In a series of well-thought and flowing, easy-paced narratives, Sarah Thornton thoroughly investigates the drama of a leading auction house, then pans out and zooms on the elite Basel Art Fair, looks at the eccentricities of Artforum magazine, digs the competition behind an important art prize, experiences life in a notorious art-school seminar, and basks in the glory of the Venice Biennale.

In the process, the author reveals the new changing dynamics of creativity, status, money power, taste, and the search for meaning in today’s complex life through art. She does so based on interviews with high-profile players in the industry.

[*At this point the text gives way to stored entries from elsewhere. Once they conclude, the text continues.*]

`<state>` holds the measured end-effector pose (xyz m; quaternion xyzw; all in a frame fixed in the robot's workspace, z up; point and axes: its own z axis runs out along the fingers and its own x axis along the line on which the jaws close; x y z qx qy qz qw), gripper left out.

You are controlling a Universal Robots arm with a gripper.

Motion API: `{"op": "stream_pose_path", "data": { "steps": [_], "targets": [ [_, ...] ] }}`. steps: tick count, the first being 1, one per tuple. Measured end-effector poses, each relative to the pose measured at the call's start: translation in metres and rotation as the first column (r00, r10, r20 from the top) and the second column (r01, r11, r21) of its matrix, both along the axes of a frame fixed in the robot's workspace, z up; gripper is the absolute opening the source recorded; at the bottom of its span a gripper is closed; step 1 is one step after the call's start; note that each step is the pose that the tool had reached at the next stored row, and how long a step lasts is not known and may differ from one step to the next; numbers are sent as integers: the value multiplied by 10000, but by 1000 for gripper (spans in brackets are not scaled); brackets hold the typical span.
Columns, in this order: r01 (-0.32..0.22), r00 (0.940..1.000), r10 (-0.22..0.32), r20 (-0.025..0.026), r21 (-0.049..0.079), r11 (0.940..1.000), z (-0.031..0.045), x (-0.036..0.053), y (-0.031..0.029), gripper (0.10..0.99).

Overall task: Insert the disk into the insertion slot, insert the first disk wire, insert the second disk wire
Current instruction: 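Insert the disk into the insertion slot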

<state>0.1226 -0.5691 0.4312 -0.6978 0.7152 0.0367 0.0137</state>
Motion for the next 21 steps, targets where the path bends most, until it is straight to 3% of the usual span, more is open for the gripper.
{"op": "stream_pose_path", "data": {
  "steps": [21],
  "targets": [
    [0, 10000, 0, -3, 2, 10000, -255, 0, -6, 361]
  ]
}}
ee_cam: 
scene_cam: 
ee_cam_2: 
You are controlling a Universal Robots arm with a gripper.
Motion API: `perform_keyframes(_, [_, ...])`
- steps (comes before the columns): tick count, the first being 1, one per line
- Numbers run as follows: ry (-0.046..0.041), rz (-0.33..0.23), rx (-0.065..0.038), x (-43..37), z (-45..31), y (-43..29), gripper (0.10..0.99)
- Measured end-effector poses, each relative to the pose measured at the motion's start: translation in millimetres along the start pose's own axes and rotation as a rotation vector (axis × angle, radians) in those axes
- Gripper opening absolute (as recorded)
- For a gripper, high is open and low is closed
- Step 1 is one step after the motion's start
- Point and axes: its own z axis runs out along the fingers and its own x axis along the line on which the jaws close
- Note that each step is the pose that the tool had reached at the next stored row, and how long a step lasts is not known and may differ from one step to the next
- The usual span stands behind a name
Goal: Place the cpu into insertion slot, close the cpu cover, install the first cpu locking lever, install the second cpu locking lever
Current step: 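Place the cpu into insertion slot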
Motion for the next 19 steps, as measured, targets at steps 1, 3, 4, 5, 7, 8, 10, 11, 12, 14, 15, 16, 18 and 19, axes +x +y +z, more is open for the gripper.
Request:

Sarah Thornton has graduated in art history and sociology (She has a BA in Art History plus a PhD in Sociology). The London based writer regularly contributes to BBC TV, and The New Yorker on topics related to art world and the art market. It gives a kaleidoscopic view of the modern-art boom.

A vivid, witty panorama of probably the most critical cultural phenomenon of the last decade is how The Sunday Times (London) describes the book. Art critic Ken Johnson mentions that the book serves as a field guide to the insular, nomadic tribes of the contemporary art world.

The critic adds: “Ms. Thornton shadows high-level artists, critics, dealers and curators - from to auction to biennale to studio to fair. She deftly navigates competing agendas. Where others would be content merely gawking and gossiping, the author pushes her well-chosen subjects to explore the questions ‘What makes a work of art great?’ and ‘What is an artist?’ It was reported and written in a heated market, and is poised to endure as a work of sociology.”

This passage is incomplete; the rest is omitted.